### [Try it]
Your task is to copy every entry exactly.

··· Material for this exercise ···

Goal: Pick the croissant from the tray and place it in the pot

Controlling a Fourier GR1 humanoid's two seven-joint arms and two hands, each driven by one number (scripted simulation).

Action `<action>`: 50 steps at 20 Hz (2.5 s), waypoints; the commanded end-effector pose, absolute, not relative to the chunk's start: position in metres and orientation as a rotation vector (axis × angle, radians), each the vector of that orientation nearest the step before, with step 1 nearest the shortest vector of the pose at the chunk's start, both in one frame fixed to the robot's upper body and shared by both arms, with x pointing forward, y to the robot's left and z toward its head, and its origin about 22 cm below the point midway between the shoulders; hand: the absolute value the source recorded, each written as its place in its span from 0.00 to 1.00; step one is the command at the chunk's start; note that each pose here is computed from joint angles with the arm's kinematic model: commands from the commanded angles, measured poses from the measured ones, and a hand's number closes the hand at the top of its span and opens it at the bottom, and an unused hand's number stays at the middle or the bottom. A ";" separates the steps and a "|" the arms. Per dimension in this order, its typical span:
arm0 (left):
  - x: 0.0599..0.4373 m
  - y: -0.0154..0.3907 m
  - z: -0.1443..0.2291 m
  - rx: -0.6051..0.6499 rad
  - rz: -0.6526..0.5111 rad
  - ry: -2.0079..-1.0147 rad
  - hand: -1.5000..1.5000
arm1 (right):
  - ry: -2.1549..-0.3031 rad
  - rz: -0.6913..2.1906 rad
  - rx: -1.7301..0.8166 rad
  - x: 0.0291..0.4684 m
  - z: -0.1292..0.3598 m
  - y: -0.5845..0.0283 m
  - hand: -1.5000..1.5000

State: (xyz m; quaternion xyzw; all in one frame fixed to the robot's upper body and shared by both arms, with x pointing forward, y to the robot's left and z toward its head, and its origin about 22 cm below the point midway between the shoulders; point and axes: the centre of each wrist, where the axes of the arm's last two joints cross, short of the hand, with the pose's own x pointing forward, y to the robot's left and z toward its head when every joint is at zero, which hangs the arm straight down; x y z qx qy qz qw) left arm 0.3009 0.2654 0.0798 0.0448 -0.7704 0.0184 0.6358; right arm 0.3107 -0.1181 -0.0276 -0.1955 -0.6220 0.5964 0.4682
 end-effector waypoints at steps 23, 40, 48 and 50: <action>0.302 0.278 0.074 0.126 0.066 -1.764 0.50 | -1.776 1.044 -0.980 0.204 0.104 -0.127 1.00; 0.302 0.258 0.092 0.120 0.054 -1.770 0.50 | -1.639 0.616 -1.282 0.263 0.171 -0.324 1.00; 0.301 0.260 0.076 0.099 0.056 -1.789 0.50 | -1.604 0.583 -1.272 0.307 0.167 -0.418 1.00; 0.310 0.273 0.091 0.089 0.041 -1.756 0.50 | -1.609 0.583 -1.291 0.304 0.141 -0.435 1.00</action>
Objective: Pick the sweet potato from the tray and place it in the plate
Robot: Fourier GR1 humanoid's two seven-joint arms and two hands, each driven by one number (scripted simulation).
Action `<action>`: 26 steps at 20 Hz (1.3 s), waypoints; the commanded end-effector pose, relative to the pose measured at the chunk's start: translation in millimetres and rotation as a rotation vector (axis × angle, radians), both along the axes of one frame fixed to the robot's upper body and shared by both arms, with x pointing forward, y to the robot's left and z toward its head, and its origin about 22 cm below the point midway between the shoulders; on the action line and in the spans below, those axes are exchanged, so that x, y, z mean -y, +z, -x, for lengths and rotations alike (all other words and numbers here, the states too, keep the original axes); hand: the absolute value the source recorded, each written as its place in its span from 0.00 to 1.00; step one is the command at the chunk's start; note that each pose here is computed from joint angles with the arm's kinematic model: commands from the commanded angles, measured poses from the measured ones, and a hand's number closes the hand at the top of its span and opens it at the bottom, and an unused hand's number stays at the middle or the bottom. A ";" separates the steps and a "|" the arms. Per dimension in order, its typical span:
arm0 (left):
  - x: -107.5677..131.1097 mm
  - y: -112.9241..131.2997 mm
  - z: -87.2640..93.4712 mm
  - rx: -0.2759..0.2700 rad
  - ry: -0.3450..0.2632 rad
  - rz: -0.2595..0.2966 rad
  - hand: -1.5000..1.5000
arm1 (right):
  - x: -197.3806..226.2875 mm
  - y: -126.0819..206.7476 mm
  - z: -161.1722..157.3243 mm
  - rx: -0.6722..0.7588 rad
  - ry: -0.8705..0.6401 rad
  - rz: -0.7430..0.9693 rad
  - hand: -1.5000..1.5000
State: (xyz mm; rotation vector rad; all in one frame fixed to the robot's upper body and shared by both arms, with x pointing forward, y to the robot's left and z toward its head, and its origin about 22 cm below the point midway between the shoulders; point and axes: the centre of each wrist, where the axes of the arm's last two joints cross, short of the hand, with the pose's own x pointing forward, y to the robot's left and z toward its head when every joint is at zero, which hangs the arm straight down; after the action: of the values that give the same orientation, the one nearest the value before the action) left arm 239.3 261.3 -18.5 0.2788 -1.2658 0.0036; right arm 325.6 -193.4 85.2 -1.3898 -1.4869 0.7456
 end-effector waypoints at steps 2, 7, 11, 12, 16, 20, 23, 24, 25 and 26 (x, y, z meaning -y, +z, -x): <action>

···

### [Response below]
Goal: Pick the croissant from the tray and place it in the pot

Controlling a Fourier GR1 humanoid's two seven-joint arms and two hands, each driven by one number (scripted simulation).

Action `<action>`: 50 steps at 20 Hz (2.5 s), waypoints; the commanded end-effector pose, absolute, not relative to the chunk's start: position in metres and orientation as a rotation vector (axis × angle, radians), each the vector of that orientation nearest the step before, with step 1 nearest the shortest vector of the pose at the chunk's start, both in one frame fixed to the robot's upper body and shared by both arms, with x pointing forward, y to the robot's left and z toward its head, and its origin about 22 cm below the point midway between the shoulders; hand: the absolute value the source recorded, each written as its place in its span from 0.00 to 1.00; step one is the command at the chunk's start; note that each pose here is computed from joint angles with the arm's kinematic model: commands from the commanded angles, measured poses from the measured ones, and a hand's number closes the hand at the top of its span and opens it at the bottom, and an unused hand's number stays at the middle or the bottom. A ";" separates the steps and a "|" the arms. Per dimension in this order, its typical span:
arm0 (left):
  - x: 0.0599..0.4373 m
  - y: -0.0154..0.3907 m
  - z: -0.1443..0.2291 m
  - rx: -0.6051..0.6499 rad
  - rz: -0.6526..0.5111 rad
  - ry: -2.0079..-1.0147 rad
  - hand: -1.5000..1.5000
arm1 (right):
  - ry: -2.1549..-0.3031 rad
  - rz: -0.6913..2.1906 rad
  - rx: -1.7301..0.8166 rad
  - x: 0.0291..0.4684 m
  - z: -0.1292..0.3598 m
  - y: -0.5845..0.0283 m
  - hand: -1.5000..1.5000

State: (xyz m; quaternion xyzw; all in one frame fixed to the robot's upper body and shared by both arms, with x pointing forward, y to the robot's left and z toward its head, and its origin about 22 cm below the point midway between the shoulders; point and axes: the centre of each wrist, where the axes of the arm's last two joints cross, short of the hand, with the pose's own x pointing forward, y to the robot's left and z toward its head when every joint is at zero, which hangs the arm straight down; x y z qx qy qz qw) left arm 0.3009 0.2654 0.0798 0.0448 -0.7704 0.0184 0.6358; right arm 0.3107 -0.1181 -0.0276 -0.1955 -0.6220 0.5964 0.4682
 end-effector waypoints at steps 23, 40, 48 and 50: <action>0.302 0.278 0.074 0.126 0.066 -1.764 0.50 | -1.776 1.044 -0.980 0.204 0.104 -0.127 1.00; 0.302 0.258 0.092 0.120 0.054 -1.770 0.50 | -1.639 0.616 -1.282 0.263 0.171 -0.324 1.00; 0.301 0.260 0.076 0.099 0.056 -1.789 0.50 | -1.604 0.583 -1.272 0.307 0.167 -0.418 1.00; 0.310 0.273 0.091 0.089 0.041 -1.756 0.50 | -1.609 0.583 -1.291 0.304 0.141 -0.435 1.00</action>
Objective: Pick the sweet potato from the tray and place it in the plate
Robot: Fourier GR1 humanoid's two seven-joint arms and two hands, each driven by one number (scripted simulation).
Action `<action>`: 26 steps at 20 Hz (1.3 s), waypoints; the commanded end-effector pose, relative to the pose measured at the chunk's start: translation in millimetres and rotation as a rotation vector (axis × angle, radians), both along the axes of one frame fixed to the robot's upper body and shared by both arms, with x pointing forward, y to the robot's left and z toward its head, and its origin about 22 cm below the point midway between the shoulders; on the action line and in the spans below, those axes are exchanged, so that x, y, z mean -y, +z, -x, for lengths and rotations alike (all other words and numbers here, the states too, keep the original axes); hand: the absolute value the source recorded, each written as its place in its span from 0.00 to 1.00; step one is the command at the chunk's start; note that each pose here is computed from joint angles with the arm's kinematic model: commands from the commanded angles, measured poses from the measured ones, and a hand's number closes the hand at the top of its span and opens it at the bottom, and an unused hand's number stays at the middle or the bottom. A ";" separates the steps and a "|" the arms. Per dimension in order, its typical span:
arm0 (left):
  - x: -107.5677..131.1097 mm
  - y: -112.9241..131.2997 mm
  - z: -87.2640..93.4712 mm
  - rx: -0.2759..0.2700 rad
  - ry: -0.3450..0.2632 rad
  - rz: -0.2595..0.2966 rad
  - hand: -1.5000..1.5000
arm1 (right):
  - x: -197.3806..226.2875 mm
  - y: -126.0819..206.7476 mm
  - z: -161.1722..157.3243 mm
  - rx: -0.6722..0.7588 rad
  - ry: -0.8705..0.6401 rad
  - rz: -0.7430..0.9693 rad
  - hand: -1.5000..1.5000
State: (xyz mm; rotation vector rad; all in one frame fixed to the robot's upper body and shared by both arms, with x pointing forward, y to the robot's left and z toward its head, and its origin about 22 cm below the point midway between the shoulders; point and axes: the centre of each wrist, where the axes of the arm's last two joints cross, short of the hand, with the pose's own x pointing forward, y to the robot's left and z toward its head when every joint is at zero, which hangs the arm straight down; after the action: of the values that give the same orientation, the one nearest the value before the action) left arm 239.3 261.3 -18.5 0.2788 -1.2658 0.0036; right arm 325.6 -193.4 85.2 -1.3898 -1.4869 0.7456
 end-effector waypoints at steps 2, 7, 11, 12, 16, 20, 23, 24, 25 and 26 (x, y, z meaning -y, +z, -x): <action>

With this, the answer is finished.